Репутация «ящика» среди ее патриотических друзей была ужасающа — великий разлагатель души народа, филиал Моссада. «Словно в помойную яму в цветной телевизор глядит» вспоминалась ей строчка когда–то знаменитого подпольного поэта. И, признаться, она сама держалась той же точки зрения. Но, с другой стороны, ведь тот же Виктор Петрович туда как–то ввинтился и лечит из «ящика» простой народ народными же средствами.
Цель у нее была такая: устроить во что бы то ни стало выступление Белугину по ящику. По любому каналу, в любой программе, хотя бы в три минуты сюжетец. Это будет ее приданое, и одновременно ее взнос в банк общего великого дела по обновлению страны. Она понимала, если хочешь по–настоящему привязать к себе мужчину, недостаточно быть ему просто женой, желательно стать еще и соратницей.
Времени было в обрез.
Во–первых: атмосфера в стране, отчетливый привкус назревающей политической грозы.
Во–вторых: и это даже главнее: Белугин находится в опаснейшей стадии переползания из одной хаты в другую. Понятно, это непростое дело: детишки, сомнения, то се, и надо ему помочь. Надо сделать процесс необратимым. На запах большой карьерной пользы он поползет резвее.
Заручившись заветным пропуском, она подготовила легенду для народного лекаря, с помощью которой его можно будет втянуть в более менее продолжительную беседу. Там посмотрим.
И вот она за столом с человеком, который может ей помочь. И это не Виктор Петрович.
Плоскина, как это принято говорить, практически не изменился с тех пор, когда они виделись в норе Рыбаконя. Только одет был несравненно лучше, хотя и в те давние, фарцовые времена имел немалые вещевые возможности. От него прямо–таки разило респектабельностью, и парфюм, и «котлы», и очень дорогая улыбка.
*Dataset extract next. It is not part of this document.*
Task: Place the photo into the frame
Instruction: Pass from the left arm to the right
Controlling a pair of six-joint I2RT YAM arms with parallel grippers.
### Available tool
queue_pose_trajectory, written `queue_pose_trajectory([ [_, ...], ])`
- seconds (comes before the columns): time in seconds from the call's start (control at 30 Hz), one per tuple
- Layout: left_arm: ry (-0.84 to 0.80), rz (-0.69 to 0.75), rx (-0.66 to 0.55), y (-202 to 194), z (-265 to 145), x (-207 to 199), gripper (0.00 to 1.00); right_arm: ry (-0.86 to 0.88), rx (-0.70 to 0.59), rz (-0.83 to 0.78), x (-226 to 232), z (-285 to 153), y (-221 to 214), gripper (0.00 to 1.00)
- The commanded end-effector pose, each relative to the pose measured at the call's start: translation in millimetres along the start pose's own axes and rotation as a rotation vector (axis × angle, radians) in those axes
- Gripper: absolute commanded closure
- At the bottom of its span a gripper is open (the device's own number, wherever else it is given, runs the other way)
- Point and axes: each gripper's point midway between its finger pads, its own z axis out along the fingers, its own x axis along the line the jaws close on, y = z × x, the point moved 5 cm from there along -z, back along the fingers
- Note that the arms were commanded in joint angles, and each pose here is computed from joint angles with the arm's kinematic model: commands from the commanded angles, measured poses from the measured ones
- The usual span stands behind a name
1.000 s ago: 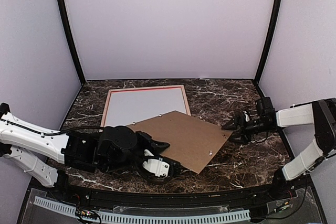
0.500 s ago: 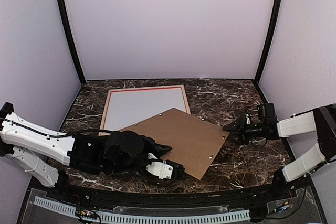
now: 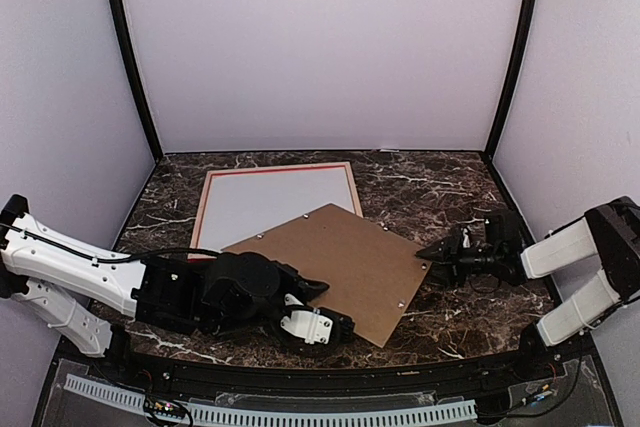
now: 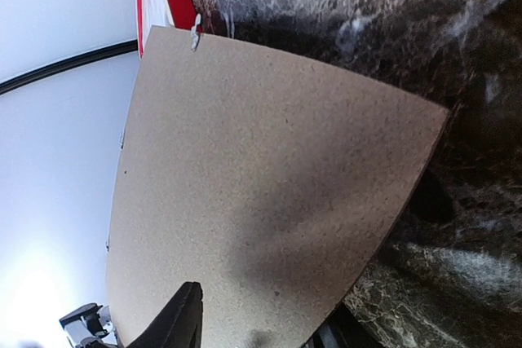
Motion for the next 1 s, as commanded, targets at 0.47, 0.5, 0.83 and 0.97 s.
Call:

Он поймал взгляд Ларисы и охотно объяснил, где ему делали зубы, и сколько он за это заплатил. Плоскина сохранил и свою жизнерадостность, был доволен жизнью, и не считал нужным это скрывать. Было в этом полнейшем отсутствии ханжества и жеманства, даже что–то симпатичное. Или Ларисе хотелось это симпатичное в нем разглядеть, труднее просить о помощи отвратительного тебе человека.
Это он пригласил ее сюда, наткнувшись буквально в вестибюле, она еще даже не успела добраться до редакции Виктора Петровича. Буквально со второго предложения Лариса открыла ему цель приезда. Плоскина радостно выпучил глаза. И сказал только одно: «Не здесь!»
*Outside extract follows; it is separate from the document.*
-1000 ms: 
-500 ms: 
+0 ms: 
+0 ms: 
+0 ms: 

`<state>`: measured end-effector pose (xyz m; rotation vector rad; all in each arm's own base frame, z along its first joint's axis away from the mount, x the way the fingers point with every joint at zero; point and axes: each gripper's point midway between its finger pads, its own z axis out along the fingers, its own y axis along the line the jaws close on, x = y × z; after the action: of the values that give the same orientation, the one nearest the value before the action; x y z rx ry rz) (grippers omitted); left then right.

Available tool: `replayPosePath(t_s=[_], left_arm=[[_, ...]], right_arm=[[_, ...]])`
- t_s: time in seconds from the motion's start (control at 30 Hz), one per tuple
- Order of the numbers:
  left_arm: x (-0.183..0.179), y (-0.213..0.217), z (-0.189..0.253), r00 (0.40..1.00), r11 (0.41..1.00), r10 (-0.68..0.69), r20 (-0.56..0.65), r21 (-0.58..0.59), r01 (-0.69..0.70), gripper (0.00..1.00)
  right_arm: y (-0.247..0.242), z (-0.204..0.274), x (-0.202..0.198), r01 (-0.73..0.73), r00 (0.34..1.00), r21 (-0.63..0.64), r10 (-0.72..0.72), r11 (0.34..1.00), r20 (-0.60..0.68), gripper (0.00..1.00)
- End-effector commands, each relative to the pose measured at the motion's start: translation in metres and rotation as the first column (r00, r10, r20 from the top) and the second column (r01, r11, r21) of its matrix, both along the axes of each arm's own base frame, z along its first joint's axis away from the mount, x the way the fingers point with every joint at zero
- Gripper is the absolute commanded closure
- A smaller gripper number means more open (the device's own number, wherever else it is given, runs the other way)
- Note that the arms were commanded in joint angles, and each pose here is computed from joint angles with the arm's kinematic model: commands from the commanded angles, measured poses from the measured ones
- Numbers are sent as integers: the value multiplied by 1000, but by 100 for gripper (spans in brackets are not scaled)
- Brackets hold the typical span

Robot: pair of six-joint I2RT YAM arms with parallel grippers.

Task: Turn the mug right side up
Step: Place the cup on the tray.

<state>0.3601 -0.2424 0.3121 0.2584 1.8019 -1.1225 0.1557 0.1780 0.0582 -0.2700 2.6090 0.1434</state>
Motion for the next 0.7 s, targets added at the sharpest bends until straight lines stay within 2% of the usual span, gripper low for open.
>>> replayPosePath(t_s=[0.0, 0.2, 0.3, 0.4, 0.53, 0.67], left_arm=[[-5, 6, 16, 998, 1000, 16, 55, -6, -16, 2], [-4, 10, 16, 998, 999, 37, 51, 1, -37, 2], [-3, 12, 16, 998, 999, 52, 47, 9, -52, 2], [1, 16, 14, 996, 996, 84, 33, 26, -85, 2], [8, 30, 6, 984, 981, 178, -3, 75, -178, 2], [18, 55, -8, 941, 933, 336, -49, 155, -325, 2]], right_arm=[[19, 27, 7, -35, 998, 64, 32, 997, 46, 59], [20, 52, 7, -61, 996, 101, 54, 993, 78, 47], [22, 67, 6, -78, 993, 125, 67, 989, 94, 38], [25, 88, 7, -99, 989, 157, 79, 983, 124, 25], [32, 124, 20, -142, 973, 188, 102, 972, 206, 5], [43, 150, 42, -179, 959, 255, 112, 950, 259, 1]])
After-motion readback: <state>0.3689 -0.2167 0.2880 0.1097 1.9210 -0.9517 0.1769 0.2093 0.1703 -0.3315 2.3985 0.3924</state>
— Не нужно, чтобы нас видели вместе. — Объяснил он, когда они уселись друг напротив друга.
— Ты стесняешься?
— Да, нет, — поморщился он, — конкуренция. Не хочу, чтобы кто–нибудь узнал слишком рано, о моих планах.
— А у тебя уже есть план?
Плоскина плотоядно захихикал.
— Ты еще рта не успела раскрыть, а я уже все придумал.
— Да, придумывать ты всегда умел. Как твои, кстати, идеи с переделкой классических киношных сюжетов?
— А-а, это, ну, у меня еще сорок таких идей, и даже лучше. Но сейчас — не распыляться. Сейчас у нас на повестке — генерал Белугин.
Лариса кивнула. Она тоже считала, что сейчас главное — Белугин.
Томная официантка поставила перед ними по стакану свежевыжатого сока и чашке кофе, Плоскина автоматически похлопал ее по бедру. Она отпрыгнула с возмущенным шипением
— Вы что?!
Он мельком глянул в ее сторону.
— Извините, ошибся.
И тут же к Ларисе.
— Послезавтра у Киселева.
Это настолько превосходило представления Ларисы об успехе, что она нахмурилась. Издевается.
— Только одно условие. — Плоскина сделался серьезен.
Не издевается.
— Все должно выглядеть так, будто Белугин позвонил прямо в студию, и его появление должно выглядеть как экспромт. Ты хочешь спросить, для чего это нам надо?
— Нет. Я закурю?
Раздвигая клубы бледного дыма растерянной ладонью, она сказала то, чего не думала.
— Я понимаю…
— Умоляю, не надо ничего понимать, я сам понимаю чуть, но зато очень отчетливо. Очень короткий, но очень плодотворный союз, вот наша цель. Если хочешь, я тебе даже немножко заплачу.
Ларису вполне устраивало то, что ей самой ничего не нужно платить, поэтому она гордо дернула щекой в знак отказа — не возьму ни копейки.
Плоскина явно обрадовался, Лариса это заметила, и почувствовала себя немного увереннее, а то собеседник слишком уж превосходил ее в этой истории, жадность его как–то очеловечивала.